Regional Voting Could Tip Primary Scale
A look at how South Carolina breaks down across regions
Different regions of South Carolina comprise varying electorates and how the candidates fair in each region could determine how they perform during the primary.
From Mount Pleasant to Mauldin and everywhere in between, various trends exist that make some counties more or less favorable for certain candidates.
For example, voters in the largely evangelical Upstate counties generally prefer socially conservative candidates. Sen. Rick Santorum and Gov. Rick Perry have attempted to seize that opportunity, making most of their campaign stops in Greenville, Spartanburg and Greer.
The Lowcountry, where Gov. Mitt Romney has spent much of his time, is home to more moderate voters and a solid base of retired miltary and servicemembers.
And the Midlands provide a mix of Lexington, a Republican heartland, and Richland, which tends to lean farther left.
Former House Speaker Newt Gingrich's campaign headquarters is in the Upstate, but he has spent more time in the Midlands than his opponents, where his baggage may cause him the fewest problems.
Those three population centers make up about 50 percent of the entire South Carolina electorate.

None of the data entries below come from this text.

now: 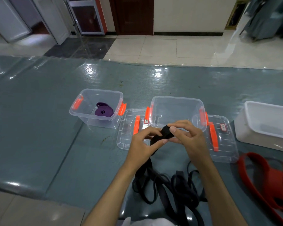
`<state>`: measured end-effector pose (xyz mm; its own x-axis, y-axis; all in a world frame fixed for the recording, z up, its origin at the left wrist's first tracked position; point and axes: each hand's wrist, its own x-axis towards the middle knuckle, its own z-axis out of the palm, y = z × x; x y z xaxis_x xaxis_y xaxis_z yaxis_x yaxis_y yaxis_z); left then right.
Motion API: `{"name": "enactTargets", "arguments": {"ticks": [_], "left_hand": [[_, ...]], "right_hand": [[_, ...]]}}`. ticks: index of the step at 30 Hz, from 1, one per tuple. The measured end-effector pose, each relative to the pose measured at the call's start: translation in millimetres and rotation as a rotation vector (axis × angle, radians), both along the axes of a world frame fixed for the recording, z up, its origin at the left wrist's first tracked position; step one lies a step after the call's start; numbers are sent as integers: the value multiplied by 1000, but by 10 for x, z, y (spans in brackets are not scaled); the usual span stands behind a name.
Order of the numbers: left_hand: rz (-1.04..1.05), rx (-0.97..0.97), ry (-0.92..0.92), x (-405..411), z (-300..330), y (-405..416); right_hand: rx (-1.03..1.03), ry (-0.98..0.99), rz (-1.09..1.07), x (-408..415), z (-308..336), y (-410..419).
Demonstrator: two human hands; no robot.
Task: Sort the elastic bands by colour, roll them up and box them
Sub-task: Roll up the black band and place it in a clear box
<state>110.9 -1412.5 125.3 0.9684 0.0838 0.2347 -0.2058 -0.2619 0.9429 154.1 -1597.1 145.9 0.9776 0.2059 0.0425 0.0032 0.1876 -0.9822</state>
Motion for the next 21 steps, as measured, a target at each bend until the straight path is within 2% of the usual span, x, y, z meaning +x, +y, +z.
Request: {"name": "enactTargets", "arguments": {"ticks": [4,7,10,12,16,18,21], "left_hand": [[25,310,-163,-16,12,-18],[97,580,-296,-32,35,-5],[118,677,-343,-74,15,12],[108,655,-327,-109,-25,9],[91,510,-266,-160,-58,-86],[99,362,-239,-165,-47,-108],[66,100,-163,-178,10,-145]], "right_hand": [[-48,45,19,-13,-8,-30],[-37,195,-53,-23,-30,-71],[-83,332,-81,-45,-54,-129],[2,397,-78,-78,-54,-159],[304,485,-35,-162,-55,-141],[392,534,-38,-189,-77,-135],[398,605,-15,-259,-98,-133]]}}
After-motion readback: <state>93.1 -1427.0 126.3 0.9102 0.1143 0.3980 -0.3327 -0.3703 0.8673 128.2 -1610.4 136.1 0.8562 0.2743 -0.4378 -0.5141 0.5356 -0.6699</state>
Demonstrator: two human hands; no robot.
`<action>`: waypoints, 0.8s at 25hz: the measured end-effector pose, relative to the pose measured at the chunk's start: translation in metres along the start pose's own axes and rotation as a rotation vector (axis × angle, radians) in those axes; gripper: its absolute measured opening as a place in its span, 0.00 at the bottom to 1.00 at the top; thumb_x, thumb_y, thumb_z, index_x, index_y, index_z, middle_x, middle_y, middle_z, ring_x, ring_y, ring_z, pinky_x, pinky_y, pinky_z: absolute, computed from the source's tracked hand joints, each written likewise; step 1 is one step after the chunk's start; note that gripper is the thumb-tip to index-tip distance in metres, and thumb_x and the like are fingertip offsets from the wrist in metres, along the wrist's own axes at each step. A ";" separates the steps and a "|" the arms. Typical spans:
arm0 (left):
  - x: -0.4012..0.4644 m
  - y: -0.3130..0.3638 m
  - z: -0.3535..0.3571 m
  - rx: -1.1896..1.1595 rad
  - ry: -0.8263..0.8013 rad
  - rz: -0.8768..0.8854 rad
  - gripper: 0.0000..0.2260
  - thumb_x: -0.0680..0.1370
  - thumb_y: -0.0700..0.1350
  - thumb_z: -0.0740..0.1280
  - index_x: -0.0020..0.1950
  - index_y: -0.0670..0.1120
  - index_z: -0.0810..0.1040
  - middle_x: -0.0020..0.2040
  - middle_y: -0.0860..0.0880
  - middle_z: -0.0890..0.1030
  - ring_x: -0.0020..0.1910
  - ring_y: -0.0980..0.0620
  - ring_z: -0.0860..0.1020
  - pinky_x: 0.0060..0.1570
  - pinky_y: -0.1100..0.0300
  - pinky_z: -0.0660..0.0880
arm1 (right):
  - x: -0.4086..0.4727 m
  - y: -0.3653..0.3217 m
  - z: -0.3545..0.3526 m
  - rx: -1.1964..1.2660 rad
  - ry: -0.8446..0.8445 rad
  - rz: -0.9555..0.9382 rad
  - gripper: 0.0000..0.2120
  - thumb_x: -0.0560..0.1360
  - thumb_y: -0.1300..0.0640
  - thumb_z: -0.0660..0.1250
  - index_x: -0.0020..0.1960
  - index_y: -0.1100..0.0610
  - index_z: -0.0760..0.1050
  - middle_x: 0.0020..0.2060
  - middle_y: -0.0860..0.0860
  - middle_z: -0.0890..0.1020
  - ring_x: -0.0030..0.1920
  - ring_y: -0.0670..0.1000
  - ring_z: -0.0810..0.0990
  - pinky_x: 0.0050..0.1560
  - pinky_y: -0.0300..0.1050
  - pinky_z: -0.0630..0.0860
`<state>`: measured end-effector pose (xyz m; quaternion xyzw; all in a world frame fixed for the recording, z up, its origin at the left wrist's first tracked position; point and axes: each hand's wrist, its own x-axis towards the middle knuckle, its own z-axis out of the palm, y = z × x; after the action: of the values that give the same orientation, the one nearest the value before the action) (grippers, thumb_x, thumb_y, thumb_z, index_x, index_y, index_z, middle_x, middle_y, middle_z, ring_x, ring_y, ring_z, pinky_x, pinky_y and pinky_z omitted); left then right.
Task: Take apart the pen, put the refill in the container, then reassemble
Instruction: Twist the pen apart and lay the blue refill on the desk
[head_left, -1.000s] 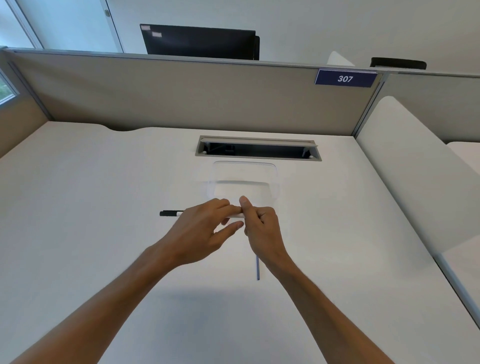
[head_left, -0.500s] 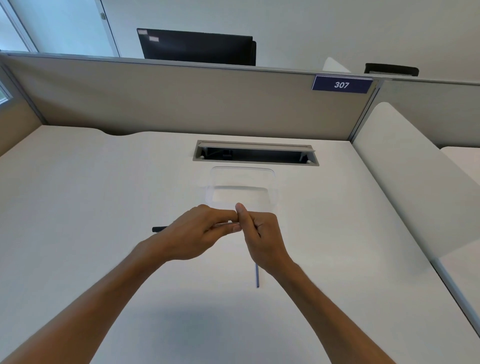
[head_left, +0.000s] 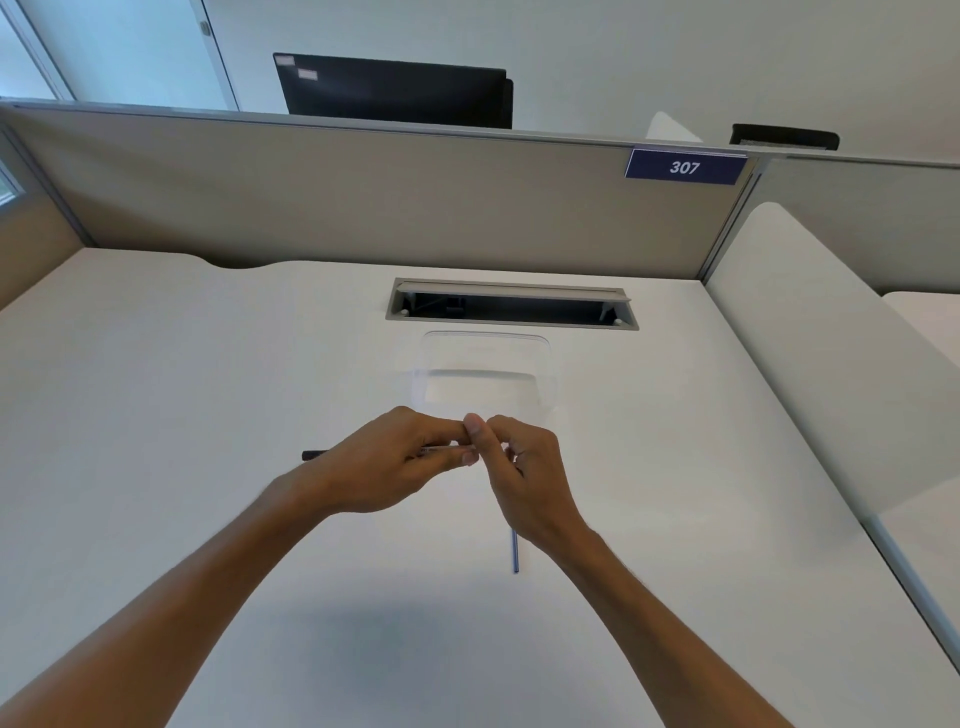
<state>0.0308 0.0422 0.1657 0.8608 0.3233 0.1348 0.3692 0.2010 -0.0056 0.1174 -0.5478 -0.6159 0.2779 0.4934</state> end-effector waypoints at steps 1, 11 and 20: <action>0.000 0.002 0.001 0.067 0.013 0.000 0.10 0.81 0.53 0.60 0.53 0.57 0.81 0.30 0.63 0.76 0.29 0.56 0.72 0.34 0.65 0.67 | -0.001 -0.002 0.000 0.041 -0.003 0.073 0.25 0.83 0.48 0.59 0.27 0.46 0.74 0.23 0.45 0.72 0.27 0.47 0.67 0.32 0.43 0.63; 0.004 0.012 -0.002 0.102 0.026 0.045 0.08 0.82 0.53 0.59 0.47 0.63 0.75 0.30 0.61 0.76 0.30 0.54 0.72 0.34 0.64 0.66 | -0.002 -0.007 -0.008 0.050 -0.035 -0.039 0.19 0.84 0.56 0.56 0.36 0.58 0.73 0.28 0.49 0.71 0.30 0.48 0.69 0.33 0.45 0.66; 0.007 0.007 -0.003 0.237 0.067 0.022 0.08 0.82 0.54 0.58 0.54 0.56 0.75 0.26 0.55 0.72 0.28 0.54 0.71 0.30 0.65 0.62 | -0.004 -0.004 -0.016 0.073 -0.078 0.019 0.12 0.81 0.51 0.61 0.45 0.59 0.73 0.38 0.43 0.77 0.41 0.43 0.76 0.38 0.34 0.69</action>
<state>0.0379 0.0445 0.1732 0.8969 0.3397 0.1282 0.2525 0.2135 -0.0134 0.1257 -0.5242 -0.6187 0.3260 0.4860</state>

During 2008, Sen. John McCain carried the state by winning the Lowcountry and the Midlands. Former Ark. Gov. Mike Huckabee, the choice among social conservatives, won most of the Upstate counties, but it wasn't enough to carry him past McCain.
Here's a county-by-county breakdown of the 2008 Primary (from CNN):
|County:||McCain (%):||Huckabee (%):||Romney (%):||Voter Turnout:|
"It makes some sense to play to your strengths," said Charles Bierbauer, former White House correspondent and dean of the University of South Carolina journalism department.
"For Romney to go Upstate, if indeed the demographics hold up, he could be expending efforts and enegries and funds in a place where he’s not going to be the winner."
Bierbauer said data from previous election cycles could provide clues about which candidates would succeed in which counties, but also cautioned against drawing too many conclusions.
For example, McCain and Romney have both fared well in the Charleston-area, but perhaps for different reasons.
"McCain did well in the Lowcountry because it’s where you’ve got the military bases, military retirees," Bierbauer said. "That was one of his strengths. I'm not sure that we have a candidate with those matching credentials this time."
Bierbauer also said that growing areas of the state, like the Pee Dee, would play a significant role in the primary.
A primary tracker map organized by the Washington Post shows that when candidates have ventured away from the three main regions, they've generally travelled to the Pee Dee or the Beaufort area.
South Carolina Elections Commission spokesman Chris Whitmire said the lack of a Democratic primary this year could also have an impact.
"You may see a person who affiliates with the Democratic party who might not care, so they might not go to the polls at all," Whitmire said. "So a highly democratic county in the Midlands or Lowcountry may not see as much turnout [as 2008]. But a county in the Upstate where you see a highly Republican population, you might see a higher turnout."
Because South Carolina does not require registration by party, Whitmire said there was no reliable way to track how many Democrats participated in the open Republican primary.
Voters in Lexington County supported McCain during 2008, but Lexington Election Commission Director Dean Crepes said that didn't mean much for 2012.
"I'm not really sure who [Lexingtonians] are leaning toward because it changes every day," Crepes said.
Crepes said absentee voting had been steady during recent weeks and that he expected a better turnout this year because of the lack of a Democratic contest.
"We're definitely looking for a greater turnout than 2008," Crepes said. "Some polling places that had 400 voters in '08 might have 800 this year."
Crepes said no single issue was most important to Lexington voters and estimated a 50-50 split between those focused on social issues and those focused on the economy.
Ultimately, Bierbauer said, while county voting patterns may help a candidate plan his campaign, it won't decide the election.
"The essential question in terms of the voting on Saturday is whether the social conservatives or religious conservatives, that part of the electorate, coalesces around one candidate," Bierbauer said.
"If Santorum and Gingrich and, to a lesser degree, Perry divvy up that contingent, then Romney can get by with a 30 percent win."